**ASSIGNED TASK**
Keeping every word intact, reproduce all of the records.

**DATA RECORDS**
· · · ·
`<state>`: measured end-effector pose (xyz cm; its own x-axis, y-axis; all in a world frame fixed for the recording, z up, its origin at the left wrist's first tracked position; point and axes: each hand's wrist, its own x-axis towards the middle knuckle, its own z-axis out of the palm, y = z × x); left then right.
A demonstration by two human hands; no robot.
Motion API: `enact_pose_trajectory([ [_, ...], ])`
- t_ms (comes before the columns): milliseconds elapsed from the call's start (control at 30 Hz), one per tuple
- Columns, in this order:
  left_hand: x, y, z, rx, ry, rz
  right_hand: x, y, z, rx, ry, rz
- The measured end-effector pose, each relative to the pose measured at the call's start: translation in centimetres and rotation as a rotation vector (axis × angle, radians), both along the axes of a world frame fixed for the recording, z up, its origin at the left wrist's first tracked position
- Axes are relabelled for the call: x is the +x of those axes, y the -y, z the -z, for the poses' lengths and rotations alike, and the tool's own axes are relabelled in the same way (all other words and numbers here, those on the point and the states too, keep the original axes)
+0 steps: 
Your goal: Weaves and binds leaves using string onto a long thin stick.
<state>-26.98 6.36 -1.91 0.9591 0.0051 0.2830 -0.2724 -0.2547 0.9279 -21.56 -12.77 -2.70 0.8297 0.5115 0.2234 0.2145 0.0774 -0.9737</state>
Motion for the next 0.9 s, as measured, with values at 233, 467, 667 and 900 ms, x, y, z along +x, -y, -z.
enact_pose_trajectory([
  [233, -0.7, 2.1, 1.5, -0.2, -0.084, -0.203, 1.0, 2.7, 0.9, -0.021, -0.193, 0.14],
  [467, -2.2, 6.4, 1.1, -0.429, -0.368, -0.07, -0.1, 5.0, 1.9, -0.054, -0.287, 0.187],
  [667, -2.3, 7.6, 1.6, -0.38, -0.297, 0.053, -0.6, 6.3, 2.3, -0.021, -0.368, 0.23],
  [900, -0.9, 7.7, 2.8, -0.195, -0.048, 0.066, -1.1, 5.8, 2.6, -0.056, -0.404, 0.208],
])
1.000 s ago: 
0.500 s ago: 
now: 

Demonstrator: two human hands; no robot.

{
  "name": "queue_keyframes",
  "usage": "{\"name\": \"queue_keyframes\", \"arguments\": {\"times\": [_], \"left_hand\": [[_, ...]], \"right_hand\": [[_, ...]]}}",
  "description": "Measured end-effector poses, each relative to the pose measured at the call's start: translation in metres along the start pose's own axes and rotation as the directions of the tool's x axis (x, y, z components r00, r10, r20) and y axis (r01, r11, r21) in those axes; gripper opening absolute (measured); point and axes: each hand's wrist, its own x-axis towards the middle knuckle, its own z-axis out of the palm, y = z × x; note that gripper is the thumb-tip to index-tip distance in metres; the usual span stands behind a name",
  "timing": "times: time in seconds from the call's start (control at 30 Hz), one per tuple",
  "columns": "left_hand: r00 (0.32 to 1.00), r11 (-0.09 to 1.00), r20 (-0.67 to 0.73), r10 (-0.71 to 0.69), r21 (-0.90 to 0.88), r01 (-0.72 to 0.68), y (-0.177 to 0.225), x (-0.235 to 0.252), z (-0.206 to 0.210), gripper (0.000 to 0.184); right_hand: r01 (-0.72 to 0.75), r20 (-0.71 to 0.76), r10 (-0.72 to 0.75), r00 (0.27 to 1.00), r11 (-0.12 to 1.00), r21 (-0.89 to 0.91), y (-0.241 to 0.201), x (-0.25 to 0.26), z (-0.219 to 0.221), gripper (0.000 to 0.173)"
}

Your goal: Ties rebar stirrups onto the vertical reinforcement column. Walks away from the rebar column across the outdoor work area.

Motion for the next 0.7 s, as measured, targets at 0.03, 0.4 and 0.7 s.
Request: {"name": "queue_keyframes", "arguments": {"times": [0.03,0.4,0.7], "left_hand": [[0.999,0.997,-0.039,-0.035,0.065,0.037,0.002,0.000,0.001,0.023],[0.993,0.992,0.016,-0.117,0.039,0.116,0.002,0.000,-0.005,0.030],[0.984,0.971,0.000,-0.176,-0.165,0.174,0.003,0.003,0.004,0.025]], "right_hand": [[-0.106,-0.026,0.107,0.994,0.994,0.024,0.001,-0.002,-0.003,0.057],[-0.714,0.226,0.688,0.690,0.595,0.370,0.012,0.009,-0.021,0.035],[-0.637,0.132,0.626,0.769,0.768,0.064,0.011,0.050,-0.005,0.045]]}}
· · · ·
**REPLY**
`<state>`: measured end-effector pose (xyz cm; its own x-axis, y-axis; all in a world frame fixed for the recording, z up, its origin at the left wrist's first tracked position; point and axes: each hand's wrist, its own x-axis towards the middle knuckle, its own z-axis out of the palm, y = z × x); left then right.
A demonstration by two human hands; no robot.
Motion API: `enact_pose_trajectory([ [_, ...], ])`
- t_ms (comes before the columns): milliseconds elapsed from the call's start (control at 30 Hz), one per tuple
- Columns, in this order:
  left_hand: x, y, z, rx, ry, rz
  right_hand: x, y, z, rx, ry, rz
- The measured end-effector pose, each relative to the pose measured at the call's start: translation in centimetres and rotation as a rotation vector (axis × angle, radians), both along the axes of a world frame fixed for the recording, z up, its origin at the left wrist's first tracked position
- Axes are relabelled for the call: x is the +x of those axes, y the -y, z the -z, for the poses' lengths and rotations alike, and the tool's own axes are relabelled in the same way (all other words and numbers here, those on the point and the states too, keep the original axes)
+0 steps: 
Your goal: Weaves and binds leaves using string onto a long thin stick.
<state>-26.98 6.36 -1.91 0.9591 0.0051 0.2830 -0.2724 -0.2547 0.9279 -21.56 -12.77 -2.70 0.8297 0.5115 0.2234 0.2145 0.0774 -0.9737</state>
Motion for the next 0.9 s, as measured, with values at 233, 467, 667 and 900 ms, x, y, z along +x, -y, -z.
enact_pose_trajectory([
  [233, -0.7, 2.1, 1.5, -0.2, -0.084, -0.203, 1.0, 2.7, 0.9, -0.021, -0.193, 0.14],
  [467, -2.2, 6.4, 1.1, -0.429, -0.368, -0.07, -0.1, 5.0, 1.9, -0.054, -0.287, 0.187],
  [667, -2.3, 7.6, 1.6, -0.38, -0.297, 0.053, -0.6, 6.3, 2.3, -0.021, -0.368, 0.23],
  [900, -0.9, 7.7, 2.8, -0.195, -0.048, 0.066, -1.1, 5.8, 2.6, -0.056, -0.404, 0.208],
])
1.000 s ago: 
0.500 s ago: 
now: 

Demonstrator: two human hands; no robot.

{
  "name": "queue_keyframes",
  "usage": "{\"name\": \"queue_keyframes\", \"arguments\": {\"times\": [_], \"left_hand\": [[_, ...]], \"right_hand\": [[_, ...]]}}",
  "description": "Measured end-effector poses, each relative to the pose measured at the call's start: translation in metres along the start pose's own axes and rotation as the directions of the tool's x axis (x, y, z components r00, r10, r20) and y axis (r01, r11, r21) in those axes; gripper opening absolute (measured); point and axes: each hand's wrist, its own x-axis towards the middle knuckle, its own z-axis out of the palm, y = z × x; note that gripper is the thumb-tip to index-tip distance in metres; the usual span stands behind a name",
  "timing": "times: time in seconds from the call's start (control at 30 Hz), one per tuple",
  "columns": "left_hand: r00 (0.32 to 1.00), r11 (-0.09 to 1.00), r20 (-0.67 to 0.73), r10 (-0.71 to 0.69), r21 (-0.90 to 0.88), r01 (-0.72 to 0.68), y (-0.177 to 0.225), x (-0.235 to 0.252), z (-0.206 to 0.210), gripper (0.000 to 0.184); right_hand: r01 (-0.72 to 0.75), r20 (-0.71 to 0.76), r10 (-0.72 to 0.75), r00 (0.27 to 1.00), r11 (-0.12 to 1.00), r21 (-0.89 to 0.91), y (-0.241 to 0.201), x (-0.25 to 0.26), z (-0.219 to 0.221), gripper (0.000 to 0.173)"
}

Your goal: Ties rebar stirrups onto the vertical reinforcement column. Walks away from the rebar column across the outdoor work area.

Motion for the next 0.7 s, as measured, targets at 0.03, 0.4 and 0.7 s.
Request: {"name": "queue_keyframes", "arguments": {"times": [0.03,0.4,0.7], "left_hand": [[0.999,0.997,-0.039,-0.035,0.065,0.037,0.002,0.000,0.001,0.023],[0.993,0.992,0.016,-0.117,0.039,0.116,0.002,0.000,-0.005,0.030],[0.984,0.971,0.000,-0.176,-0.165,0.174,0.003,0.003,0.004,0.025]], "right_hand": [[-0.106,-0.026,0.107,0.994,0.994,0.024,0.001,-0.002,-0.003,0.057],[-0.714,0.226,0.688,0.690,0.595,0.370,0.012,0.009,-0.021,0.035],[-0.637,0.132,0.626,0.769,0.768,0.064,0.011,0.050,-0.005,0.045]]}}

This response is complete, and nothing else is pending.